The loss-making outfit, one of a new breed of technology-as-a-service firms, is run by Dragons' Den newbie Piers Linney, who has made a fanfare about its partner only sales strategy. Just weeks ago he was gushing about the explosion in channel recruitment, with reseller numbers swelling from 307 to 560 in the past year.

But a trading update reveals the situation is not quite as rosy:

"The large scale pipeline build of our strategic partner channel has taken long to ramp due to delays finalising the necessary organisational, system and their sales force readiness."

This delay will have a "short-term" hit on the growth of monthly recurring revenue (MRR) and "consequently on our reported revenue result for this financial year".

As a result, Outsourcery's broker Investec has cut revenue forecasts by around a third for calendar '14 and '15 to £8.5m and £15.3m respectively.

The brokers now expects losses before tax to widen by £300k to £5.8m for this year, while estimates for next have swung from a profit of £3.5m to a net loss of £1.4m. As such, Outsourcery is cutting costs by £1m from next financial year to match cooler business conditions.

Linney's lot are also in further discussions with larger channelites with "larger customer bases, significant sales forces and material revenue opportunities".

Sources tell us that only a fraction - fewer than 10 per cent of the 560 already on board – are yet to generate any meaningful deals for Outsourcery, and it doesn't want to leave success in the public sector to chance.

Outsourcery said the "Secure O-Cloud" it is building with Dell and Microsoft for the UK government is "on schedule, on budget and due for completion" next month.

But channel partners might not like the fact Outsourcery is "also hiring specialist and experienced public sector sales personnel to promote adoption of the platform and senior management are engaging directly with government".

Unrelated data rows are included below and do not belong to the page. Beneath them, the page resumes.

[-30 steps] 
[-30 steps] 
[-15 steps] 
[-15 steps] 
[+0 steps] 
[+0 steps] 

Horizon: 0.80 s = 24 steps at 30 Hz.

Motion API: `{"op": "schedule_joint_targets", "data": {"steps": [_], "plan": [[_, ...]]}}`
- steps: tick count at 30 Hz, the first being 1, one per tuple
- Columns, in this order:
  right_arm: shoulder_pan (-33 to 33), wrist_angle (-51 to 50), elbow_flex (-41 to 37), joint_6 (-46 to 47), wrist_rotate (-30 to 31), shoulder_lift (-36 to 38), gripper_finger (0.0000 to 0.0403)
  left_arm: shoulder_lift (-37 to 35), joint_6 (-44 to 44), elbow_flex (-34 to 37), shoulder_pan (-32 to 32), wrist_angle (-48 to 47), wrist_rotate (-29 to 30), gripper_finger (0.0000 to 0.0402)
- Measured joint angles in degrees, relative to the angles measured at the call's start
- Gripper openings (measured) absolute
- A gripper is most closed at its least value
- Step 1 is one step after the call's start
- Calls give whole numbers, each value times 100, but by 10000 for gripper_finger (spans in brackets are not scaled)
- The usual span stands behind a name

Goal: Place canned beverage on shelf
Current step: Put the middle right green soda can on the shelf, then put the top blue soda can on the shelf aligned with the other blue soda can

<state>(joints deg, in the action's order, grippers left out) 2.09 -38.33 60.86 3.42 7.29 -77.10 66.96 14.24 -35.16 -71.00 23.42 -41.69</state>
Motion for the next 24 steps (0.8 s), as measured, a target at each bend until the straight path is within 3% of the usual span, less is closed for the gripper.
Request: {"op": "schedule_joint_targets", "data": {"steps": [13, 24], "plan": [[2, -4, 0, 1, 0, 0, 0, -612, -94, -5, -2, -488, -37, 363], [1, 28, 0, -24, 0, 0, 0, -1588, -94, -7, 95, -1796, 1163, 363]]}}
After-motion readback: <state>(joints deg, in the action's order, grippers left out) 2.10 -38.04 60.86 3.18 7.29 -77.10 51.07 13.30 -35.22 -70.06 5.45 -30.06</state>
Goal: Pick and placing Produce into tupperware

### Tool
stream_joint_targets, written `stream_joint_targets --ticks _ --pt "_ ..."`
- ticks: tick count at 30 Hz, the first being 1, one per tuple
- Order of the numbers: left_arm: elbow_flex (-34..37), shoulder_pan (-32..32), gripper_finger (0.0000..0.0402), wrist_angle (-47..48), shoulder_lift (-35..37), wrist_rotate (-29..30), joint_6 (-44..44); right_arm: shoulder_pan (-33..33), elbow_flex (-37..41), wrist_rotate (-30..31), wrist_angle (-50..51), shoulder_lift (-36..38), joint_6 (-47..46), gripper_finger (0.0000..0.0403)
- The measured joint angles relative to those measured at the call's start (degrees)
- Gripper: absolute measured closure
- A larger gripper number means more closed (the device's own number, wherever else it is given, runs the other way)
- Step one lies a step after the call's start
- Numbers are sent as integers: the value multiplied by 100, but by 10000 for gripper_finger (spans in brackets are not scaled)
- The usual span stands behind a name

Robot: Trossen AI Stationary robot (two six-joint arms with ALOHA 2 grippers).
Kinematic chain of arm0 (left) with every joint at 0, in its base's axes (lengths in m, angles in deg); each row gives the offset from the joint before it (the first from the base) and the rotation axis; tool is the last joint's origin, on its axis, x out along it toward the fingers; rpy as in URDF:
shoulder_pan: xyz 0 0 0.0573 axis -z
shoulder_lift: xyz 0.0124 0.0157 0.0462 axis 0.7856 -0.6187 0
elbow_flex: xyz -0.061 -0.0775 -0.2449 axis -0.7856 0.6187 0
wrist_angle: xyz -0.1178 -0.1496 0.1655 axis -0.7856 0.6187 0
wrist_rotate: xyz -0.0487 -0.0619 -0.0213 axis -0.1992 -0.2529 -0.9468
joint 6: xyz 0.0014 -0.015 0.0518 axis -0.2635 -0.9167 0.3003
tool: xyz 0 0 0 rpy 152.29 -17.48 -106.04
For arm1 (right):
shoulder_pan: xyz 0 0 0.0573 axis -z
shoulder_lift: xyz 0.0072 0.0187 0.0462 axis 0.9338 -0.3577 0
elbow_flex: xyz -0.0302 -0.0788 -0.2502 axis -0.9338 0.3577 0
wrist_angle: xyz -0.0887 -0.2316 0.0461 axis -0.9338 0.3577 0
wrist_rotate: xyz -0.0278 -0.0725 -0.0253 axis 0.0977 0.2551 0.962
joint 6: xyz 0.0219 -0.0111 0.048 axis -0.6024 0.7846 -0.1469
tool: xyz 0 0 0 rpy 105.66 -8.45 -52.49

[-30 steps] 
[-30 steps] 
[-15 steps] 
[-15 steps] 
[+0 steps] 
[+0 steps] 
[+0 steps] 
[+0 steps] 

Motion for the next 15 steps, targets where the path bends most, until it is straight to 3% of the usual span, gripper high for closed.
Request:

"We have also successfully continued to win business directly in certain areas for O-Cloud deployment," it added.

Outsourcery has sufficient cash flow for the short term, it said, but over the medium term - in line with the monthly recurring revenue delay - the company warned it is reviewing options to improve working capital.

These include changing the existing debt facility, seeking external funds from strategic investors or raising additional equity finance. But with the share price down 70 per cent from IPO levels, the latter could be a tough sell.